4.2 Celery workers unhealthy or missing¶

Symptom: /health/celery shows online_workers: 0 or queue not bound.

Checks:

systemctl status celery --no-pager -l
pgrep -af "celery.*worker"
curl -sk https://dev-backend.mightybox.site/api/v1/health/celery

Actions: 1. Restart Celery: sudo systemctl restart celery 2. Re-check health endpoint and consumer count. 3. Inspect logs: journalctl -u celery --since "30 min ago" --no-pager

4.3 SSE issues (connected but no events)¶

Symptom: SSE endpoint connects but client receives no status updates.

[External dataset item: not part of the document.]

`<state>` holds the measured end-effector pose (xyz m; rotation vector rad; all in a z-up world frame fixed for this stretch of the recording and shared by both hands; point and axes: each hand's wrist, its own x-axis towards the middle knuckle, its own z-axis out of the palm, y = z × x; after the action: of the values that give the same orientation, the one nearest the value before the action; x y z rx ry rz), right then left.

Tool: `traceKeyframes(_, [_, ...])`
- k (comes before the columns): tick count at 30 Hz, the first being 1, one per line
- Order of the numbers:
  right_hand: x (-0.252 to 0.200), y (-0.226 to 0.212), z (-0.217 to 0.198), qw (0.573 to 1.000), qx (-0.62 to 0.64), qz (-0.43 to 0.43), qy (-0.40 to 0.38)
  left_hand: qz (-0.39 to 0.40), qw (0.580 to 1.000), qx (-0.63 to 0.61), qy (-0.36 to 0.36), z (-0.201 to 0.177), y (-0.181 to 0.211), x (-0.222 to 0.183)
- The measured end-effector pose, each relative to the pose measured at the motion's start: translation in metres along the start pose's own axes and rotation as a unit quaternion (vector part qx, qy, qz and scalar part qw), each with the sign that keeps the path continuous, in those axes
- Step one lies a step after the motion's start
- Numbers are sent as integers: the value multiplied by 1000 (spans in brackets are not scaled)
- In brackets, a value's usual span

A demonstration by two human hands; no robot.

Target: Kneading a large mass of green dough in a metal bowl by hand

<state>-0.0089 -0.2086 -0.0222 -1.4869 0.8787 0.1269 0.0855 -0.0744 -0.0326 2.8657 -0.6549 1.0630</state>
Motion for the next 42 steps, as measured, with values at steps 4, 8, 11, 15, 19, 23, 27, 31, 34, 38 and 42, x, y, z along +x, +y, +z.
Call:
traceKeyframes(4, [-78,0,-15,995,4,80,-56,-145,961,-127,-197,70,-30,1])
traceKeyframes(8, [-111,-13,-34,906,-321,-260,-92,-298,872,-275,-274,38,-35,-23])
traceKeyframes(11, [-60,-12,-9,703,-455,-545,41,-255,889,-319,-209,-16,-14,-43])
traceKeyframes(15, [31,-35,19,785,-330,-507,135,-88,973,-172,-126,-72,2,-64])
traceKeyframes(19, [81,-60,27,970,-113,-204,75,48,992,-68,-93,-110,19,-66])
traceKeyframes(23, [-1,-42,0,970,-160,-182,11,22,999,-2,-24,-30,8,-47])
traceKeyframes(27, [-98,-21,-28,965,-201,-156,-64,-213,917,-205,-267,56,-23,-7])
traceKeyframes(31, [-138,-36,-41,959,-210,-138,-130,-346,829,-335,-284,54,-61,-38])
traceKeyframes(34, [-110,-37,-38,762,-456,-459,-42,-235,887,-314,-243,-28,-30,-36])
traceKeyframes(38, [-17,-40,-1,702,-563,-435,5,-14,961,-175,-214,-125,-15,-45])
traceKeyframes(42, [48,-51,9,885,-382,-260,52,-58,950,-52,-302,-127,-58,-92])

Checks: 1. Verify broker dependency health in /health response (rabbitmq, celery_workers). 2. Confirm RabbitMQ reachable from app node. 3. Validate authenticated SSE path (cookie-based auth is required).

Actions: - Verify event publish path and routing keys. - Check SSE broker metrics and recent app logs.

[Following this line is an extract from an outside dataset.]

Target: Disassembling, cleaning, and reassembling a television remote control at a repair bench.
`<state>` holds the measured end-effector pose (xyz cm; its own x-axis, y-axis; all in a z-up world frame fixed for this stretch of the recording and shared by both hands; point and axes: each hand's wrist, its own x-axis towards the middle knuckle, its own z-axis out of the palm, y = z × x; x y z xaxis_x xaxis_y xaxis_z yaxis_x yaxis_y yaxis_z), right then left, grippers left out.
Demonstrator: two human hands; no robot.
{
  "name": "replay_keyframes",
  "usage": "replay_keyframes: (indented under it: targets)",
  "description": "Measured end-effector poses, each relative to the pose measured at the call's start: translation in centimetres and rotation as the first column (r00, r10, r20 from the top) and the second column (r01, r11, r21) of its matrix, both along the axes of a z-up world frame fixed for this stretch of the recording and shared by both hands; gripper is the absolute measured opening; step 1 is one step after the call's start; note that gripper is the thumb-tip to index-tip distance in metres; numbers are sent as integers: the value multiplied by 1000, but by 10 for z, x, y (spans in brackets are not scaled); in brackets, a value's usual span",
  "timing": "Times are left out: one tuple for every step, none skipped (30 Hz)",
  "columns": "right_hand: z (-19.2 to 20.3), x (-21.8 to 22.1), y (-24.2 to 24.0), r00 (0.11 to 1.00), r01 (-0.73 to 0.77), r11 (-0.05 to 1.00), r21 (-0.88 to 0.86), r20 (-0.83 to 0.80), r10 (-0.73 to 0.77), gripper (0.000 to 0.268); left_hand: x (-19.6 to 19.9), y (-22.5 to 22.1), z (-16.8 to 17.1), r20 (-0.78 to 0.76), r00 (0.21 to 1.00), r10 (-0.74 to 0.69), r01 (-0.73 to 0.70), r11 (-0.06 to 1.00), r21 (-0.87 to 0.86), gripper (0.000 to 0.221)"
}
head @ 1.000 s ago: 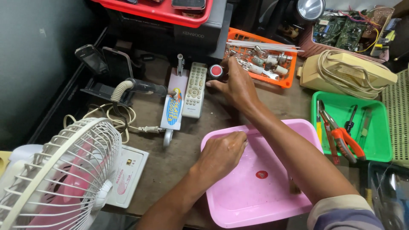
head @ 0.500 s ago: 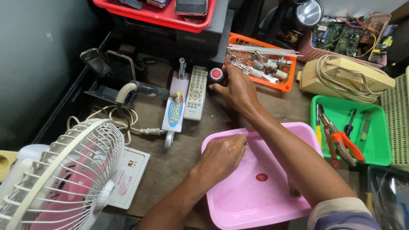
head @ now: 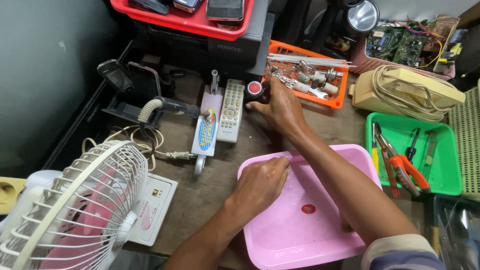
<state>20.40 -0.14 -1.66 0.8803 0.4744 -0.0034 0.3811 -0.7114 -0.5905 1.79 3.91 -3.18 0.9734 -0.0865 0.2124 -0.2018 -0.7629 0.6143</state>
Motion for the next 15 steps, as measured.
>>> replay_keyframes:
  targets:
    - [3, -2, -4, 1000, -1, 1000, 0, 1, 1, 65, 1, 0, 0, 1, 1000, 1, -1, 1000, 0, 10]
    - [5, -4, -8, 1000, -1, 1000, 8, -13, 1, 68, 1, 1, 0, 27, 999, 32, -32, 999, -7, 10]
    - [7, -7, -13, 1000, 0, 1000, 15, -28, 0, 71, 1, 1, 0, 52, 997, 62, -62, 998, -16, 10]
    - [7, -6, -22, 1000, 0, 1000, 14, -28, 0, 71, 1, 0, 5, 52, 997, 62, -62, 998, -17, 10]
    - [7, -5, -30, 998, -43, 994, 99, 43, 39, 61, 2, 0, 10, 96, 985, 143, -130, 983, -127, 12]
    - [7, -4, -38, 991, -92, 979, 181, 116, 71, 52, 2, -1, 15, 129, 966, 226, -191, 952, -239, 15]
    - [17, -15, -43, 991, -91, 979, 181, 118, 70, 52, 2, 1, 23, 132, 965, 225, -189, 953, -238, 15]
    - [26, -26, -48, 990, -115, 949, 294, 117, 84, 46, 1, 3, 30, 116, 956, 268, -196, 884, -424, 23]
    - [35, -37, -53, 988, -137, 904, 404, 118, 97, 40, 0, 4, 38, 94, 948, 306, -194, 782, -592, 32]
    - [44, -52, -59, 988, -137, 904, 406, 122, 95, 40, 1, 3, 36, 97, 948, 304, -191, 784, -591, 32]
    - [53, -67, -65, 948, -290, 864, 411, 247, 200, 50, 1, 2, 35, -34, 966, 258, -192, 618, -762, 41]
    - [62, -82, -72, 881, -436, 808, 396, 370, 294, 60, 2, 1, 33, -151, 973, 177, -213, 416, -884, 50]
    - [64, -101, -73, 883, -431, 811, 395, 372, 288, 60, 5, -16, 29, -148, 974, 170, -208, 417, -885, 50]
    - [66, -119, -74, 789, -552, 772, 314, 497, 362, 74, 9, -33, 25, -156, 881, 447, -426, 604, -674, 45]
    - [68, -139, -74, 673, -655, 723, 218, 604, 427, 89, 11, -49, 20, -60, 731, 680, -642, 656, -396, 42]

4.4 Full health endpoint slow¶

Context: /health is comprehensive and can be slower than probe endpoints.

Guidance: - Use /health/ping, /health/live, /health/ready, /health/celery for probes/automation. - Reserve /health/celery/deep and /health for diagnostics.

5) Safe Change Procedure (Infra)¶

Backup first
/etc/httpd/conf/httpd.conf
/etc/httpd/conf.d/wsgi.conf
/etc/conf.d/celery
Validate syntax before restart:
sudo /usr/sbin/httpd -t
Restart only needed services (httpd, celery)
Post-change verification:
service status
key health endpoints
recent error logs

6) Rollback¶

Use the latest backup copies and restart services.

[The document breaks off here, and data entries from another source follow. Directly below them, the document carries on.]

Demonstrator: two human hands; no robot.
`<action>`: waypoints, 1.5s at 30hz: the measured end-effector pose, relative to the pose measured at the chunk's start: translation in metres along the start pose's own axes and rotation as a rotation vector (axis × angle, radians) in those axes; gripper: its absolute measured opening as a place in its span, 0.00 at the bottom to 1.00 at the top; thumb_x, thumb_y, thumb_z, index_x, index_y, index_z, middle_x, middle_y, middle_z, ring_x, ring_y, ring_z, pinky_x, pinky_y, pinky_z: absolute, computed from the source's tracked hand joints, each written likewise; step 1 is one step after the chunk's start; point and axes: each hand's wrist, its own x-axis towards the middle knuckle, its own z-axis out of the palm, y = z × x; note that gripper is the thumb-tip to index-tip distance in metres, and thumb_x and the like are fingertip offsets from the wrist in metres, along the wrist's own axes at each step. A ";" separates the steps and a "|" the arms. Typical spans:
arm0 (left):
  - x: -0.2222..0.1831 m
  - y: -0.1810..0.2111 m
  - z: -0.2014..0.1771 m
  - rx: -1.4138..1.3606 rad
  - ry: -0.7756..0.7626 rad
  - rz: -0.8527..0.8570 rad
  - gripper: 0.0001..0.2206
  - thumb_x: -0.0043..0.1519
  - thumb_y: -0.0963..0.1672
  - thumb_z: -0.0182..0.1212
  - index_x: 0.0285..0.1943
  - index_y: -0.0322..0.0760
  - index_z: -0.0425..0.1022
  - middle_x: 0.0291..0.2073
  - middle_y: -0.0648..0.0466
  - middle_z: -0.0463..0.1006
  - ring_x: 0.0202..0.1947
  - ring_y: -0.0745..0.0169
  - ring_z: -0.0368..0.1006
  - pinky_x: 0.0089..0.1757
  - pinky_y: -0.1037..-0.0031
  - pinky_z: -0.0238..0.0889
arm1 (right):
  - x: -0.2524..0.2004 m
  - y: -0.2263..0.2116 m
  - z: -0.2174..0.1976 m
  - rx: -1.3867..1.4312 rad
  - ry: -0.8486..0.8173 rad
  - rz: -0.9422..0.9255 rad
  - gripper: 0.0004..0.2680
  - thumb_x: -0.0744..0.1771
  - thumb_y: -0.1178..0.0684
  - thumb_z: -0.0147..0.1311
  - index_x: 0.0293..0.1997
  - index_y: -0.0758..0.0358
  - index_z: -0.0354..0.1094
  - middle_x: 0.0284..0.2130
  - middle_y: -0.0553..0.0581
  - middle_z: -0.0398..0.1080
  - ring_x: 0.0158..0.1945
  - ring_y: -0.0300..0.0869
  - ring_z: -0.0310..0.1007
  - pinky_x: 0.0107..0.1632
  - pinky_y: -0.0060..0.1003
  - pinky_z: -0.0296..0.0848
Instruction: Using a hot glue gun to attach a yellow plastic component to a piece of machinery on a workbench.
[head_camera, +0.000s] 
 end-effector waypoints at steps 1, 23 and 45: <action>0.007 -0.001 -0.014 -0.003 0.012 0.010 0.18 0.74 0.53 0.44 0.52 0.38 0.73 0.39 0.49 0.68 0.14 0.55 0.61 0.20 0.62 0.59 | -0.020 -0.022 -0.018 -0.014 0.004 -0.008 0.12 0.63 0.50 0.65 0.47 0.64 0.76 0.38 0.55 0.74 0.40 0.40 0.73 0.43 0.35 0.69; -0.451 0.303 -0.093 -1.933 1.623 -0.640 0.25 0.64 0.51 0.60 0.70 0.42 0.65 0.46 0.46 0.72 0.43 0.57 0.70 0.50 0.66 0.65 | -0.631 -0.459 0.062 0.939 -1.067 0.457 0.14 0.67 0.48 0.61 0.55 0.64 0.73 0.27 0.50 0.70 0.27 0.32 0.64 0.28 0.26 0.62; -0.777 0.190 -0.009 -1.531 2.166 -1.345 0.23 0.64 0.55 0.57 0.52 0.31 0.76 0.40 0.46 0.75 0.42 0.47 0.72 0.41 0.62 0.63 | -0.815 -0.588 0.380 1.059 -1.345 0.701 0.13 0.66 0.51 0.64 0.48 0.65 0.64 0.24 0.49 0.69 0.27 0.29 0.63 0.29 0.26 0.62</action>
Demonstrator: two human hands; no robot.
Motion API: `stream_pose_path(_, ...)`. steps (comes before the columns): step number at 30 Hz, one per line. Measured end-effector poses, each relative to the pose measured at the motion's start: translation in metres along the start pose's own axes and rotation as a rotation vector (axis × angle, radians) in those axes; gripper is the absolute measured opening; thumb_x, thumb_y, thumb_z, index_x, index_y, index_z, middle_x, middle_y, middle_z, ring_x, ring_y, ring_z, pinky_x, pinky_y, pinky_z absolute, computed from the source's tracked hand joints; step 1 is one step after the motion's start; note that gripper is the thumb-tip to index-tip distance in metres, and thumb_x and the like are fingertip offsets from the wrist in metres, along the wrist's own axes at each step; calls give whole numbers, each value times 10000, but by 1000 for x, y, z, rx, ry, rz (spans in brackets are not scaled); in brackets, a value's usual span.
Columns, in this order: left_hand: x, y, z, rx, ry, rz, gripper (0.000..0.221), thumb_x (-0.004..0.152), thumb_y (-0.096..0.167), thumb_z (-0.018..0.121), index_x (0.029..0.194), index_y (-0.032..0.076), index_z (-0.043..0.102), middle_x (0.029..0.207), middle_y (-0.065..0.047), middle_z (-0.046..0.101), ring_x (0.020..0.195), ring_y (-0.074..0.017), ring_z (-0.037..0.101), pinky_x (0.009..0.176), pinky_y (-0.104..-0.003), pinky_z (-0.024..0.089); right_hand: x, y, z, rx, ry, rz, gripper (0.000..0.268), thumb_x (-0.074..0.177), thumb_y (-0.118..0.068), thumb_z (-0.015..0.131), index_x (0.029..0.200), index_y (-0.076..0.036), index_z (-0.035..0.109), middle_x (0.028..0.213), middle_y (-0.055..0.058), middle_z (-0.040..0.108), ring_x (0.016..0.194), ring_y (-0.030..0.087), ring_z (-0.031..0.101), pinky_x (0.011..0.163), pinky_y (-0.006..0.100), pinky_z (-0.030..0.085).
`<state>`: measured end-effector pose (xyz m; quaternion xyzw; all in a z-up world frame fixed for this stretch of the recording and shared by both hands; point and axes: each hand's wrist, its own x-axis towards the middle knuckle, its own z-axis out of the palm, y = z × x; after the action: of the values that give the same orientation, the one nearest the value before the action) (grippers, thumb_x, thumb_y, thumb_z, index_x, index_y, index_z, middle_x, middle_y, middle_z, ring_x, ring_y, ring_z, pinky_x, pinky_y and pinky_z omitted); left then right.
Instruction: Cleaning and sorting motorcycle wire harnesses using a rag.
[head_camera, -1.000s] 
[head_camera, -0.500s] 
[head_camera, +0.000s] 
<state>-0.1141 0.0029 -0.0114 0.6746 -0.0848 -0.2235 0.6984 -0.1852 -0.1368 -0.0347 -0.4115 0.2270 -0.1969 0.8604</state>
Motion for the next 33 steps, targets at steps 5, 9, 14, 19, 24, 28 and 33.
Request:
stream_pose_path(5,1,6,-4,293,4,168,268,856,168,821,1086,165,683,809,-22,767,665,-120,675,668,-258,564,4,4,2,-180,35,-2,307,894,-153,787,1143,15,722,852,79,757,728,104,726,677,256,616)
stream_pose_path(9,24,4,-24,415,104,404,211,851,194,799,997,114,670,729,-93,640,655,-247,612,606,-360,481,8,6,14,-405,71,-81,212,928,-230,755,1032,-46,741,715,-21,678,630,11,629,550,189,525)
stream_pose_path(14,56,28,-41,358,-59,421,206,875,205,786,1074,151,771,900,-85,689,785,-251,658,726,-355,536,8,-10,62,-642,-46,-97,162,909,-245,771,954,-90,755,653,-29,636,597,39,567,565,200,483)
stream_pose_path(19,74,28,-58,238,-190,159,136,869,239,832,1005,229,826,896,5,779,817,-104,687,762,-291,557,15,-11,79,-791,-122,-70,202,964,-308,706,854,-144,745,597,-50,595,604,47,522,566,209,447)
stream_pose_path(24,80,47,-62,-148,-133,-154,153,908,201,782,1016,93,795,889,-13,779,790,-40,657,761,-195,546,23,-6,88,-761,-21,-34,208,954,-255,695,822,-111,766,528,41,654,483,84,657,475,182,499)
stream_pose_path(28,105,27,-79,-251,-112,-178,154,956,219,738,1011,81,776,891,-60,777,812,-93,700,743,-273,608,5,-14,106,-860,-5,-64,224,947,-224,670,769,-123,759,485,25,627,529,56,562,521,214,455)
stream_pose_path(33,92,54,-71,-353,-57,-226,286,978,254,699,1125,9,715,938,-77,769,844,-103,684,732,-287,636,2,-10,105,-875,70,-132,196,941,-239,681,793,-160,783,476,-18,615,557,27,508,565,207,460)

# Example pattern (replace timestamps with latest backup files)
sudo cp /etc/httpd/conf/httpd.conf.bak.<timestamp> /etc/httpd/conf/httpd.conf
sudo cp /etc/httpd/conf.d/wsgi.conf.bak.<timestamp> /etc/httpd/conf.d/wsgi.conf
sudo cp /etc/conf.d/celery.bak.<timestamp> /etc/conf.d/celery

sudo /usr/sbin/httpd -t
sudo systemctl restart httpd
sudo systemctl restart celery

7) Developer Notes¶

The canonical favorites endpoints are under environments domain routes (/api/v1/environments/favorites and /favorites/toggle).
Legacy /api/v1/favourites route path is retired and should not be reintroduced.
For backend reliability checks, always separate lightweight probe checks from deep diagnostics.